YOUR GOAL.
Scan the entries for "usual". Every line that holds it is to be copied.
* * * * *
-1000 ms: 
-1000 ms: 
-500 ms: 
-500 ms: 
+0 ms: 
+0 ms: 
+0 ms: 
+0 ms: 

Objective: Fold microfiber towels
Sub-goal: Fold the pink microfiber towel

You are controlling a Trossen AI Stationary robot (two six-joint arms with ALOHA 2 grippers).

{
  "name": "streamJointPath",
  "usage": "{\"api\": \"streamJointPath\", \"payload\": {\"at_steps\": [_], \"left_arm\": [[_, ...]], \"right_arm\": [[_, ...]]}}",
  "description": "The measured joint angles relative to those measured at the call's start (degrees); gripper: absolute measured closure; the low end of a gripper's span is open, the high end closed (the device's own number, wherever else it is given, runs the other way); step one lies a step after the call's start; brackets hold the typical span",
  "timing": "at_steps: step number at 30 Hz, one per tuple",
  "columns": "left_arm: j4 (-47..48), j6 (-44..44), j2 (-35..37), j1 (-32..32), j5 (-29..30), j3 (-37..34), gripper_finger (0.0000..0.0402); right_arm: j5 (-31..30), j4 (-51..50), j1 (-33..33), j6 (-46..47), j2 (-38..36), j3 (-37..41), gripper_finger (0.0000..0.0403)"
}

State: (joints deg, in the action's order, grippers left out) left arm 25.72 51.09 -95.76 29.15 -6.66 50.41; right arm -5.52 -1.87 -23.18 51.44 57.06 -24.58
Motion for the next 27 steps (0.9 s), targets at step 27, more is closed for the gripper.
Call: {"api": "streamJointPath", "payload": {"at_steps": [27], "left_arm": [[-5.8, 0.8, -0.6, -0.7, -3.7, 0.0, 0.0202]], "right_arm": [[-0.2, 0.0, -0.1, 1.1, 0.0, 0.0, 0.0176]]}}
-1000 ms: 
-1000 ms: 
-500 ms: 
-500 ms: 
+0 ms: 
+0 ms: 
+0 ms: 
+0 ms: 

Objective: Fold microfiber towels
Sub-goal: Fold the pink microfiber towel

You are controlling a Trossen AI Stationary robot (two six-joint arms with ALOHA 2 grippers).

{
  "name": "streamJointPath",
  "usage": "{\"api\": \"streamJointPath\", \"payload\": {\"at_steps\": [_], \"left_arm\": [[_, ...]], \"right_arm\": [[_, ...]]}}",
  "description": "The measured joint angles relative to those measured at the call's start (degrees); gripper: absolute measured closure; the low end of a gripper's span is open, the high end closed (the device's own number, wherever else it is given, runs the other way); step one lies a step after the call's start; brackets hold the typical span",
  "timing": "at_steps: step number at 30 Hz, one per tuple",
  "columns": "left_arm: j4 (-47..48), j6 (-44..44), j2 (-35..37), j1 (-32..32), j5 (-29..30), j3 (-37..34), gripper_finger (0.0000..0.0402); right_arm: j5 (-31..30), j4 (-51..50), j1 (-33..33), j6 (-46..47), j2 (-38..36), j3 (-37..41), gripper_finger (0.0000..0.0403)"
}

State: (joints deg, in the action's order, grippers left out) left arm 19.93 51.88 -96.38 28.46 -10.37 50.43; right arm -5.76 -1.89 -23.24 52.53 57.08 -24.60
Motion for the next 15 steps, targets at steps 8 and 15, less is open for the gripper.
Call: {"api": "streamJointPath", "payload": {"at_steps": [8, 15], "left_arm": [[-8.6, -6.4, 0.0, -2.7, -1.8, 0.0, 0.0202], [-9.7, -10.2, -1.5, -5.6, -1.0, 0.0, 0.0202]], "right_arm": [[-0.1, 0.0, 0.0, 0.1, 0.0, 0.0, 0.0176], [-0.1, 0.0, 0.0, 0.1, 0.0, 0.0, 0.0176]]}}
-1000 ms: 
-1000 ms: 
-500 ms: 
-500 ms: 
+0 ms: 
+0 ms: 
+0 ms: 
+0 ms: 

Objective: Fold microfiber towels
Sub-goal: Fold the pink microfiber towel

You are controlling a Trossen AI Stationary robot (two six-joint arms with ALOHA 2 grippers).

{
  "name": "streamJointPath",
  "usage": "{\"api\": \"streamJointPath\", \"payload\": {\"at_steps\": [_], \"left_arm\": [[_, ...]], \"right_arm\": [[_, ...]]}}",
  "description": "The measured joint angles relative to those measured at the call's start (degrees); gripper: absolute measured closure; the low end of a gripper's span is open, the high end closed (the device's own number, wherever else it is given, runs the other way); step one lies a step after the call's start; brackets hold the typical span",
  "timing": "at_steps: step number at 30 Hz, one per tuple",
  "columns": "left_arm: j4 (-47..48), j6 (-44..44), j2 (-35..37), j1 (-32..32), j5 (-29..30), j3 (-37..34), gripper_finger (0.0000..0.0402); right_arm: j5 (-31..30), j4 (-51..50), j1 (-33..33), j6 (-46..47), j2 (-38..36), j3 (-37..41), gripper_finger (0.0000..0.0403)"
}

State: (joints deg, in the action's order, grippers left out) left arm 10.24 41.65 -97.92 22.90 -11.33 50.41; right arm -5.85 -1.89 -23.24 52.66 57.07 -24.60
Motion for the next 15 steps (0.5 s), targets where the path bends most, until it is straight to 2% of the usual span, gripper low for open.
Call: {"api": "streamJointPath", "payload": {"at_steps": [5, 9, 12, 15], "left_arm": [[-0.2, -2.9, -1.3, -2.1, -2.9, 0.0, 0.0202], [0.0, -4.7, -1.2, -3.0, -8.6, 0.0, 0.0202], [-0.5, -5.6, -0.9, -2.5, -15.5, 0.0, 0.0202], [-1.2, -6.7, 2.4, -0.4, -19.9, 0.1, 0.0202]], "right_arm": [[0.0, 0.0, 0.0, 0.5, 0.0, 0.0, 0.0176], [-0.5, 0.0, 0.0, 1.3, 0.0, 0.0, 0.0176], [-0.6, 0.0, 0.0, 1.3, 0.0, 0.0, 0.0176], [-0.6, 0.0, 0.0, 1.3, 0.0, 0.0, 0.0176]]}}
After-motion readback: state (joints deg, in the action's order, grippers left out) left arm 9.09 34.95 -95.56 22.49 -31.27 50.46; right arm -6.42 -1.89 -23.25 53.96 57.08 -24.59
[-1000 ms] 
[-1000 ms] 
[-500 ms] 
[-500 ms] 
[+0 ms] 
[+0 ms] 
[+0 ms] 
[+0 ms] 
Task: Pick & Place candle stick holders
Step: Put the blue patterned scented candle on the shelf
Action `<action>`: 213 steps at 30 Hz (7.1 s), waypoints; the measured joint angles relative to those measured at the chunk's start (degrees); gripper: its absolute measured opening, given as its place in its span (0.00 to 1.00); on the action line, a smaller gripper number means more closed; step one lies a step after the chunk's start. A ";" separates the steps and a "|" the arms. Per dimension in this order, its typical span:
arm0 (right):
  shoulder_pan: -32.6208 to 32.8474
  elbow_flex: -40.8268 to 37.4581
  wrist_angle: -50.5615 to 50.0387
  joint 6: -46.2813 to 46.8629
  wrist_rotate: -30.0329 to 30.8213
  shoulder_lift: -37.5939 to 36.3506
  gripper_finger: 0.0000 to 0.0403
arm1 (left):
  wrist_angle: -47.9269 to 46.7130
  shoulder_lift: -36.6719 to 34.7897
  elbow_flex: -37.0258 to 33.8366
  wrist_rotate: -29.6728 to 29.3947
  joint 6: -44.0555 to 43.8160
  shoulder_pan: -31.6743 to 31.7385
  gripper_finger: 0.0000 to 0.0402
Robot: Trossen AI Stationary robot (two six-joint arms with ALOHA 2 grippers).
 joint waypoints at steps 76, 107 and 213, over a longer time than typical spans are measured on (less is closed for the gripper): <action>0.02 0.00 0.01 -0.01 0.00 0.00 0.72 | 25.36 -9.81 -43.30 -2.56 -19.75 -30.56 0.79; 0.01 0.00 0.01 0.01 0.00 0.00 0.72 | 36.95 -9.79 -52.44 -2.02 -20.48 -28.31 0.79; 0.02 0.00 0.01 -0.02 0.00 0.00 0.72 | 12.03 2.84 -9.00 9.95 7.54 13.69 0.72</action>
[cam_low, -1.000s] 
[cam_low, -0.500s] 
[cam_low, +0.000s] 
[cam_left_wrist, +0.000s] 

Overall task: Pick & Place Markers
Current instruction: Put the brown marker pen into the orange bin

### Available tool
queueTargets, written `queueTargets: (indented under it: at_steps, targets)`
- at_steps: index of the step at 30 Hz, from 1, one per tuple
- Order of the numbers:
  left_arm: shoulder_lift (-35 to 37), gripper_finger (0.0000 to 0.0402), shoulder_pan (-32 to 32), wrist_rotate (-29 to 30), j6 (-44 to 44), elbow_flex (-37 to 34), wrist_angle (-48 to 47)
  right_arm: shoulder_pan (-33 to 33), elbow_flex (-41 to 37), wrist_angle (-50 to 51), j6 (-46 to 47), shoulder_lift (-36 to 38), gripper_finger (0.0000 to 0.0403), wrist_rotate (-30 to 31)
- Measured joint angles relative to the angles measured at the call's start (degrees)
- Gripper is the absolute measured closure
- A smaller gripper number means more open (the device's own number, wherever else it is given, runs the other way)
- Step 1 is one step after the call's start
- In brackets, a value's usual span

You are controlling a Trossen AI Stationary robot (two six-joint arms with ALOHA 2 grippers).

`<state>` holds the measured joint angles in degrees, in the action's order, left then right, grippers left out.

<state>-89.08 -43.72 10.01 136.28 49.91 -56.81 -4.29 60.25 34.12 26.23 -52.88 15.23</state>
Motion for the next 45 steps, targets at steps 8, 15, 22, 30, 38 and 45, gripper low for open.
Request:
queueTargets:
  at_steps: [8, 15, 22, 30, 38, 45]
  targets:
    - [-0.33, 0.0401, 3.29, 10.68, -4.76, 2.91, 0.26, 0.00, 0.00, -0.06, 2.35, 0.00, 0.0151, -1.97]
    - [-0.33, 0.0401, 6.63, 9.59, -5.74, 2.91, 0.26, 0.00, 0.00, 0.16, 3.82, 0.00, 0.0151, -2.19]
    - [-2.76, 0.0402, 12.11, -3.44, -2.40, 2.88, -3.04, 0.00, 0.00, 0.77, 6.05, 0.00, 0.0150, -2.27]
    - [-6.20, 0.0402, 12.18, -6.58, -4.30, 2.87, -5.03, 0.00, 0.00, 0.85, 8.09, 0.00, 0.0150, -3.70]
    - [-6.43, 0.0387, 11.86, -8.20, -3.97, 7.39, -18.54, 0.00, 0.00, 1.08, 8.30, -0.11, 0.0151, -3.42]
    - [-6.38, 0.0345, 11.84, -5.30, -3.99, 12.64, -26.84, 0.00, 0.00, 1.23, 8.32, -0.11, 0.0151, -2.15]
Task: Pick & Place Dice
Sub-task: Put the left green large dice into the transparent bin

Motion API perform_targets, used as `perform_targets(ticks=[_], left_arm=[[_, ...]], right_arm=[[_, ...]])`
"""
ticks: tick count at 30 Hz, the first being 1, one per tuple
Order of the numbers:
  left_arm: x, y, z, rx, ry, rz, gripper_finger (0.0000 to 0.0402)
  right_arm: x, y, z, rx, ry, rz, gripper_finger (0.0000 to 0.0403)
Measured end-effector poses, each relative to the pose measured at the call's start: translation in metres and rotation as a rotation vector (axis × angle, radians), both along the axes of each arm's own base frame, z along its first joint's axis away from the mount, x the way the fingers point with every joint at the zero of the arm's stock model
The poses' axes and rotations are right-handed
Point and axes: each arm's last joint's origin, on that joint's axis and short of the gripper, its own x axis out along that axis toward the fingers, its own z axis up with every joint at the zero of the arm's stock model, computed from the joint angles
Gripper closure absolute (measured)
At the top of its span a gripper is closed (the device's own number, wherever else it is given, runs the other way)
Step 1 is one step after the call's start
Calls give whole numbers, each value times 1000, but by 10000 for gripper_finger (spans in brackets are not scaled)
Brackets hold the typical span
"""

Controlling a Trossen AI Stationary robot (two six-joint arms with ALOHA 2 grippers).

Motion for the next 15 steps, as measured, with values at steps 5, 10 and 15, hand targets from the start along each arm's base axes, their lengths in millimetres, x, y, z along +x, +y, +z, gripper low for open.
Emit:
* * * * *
ANSWER SECTION.
Motion for the next 15 steps (0.5 s), targets where the path bends most, until it is straight to 2% of the usual span, gripper low for open.
- In brackets, a value's usual span

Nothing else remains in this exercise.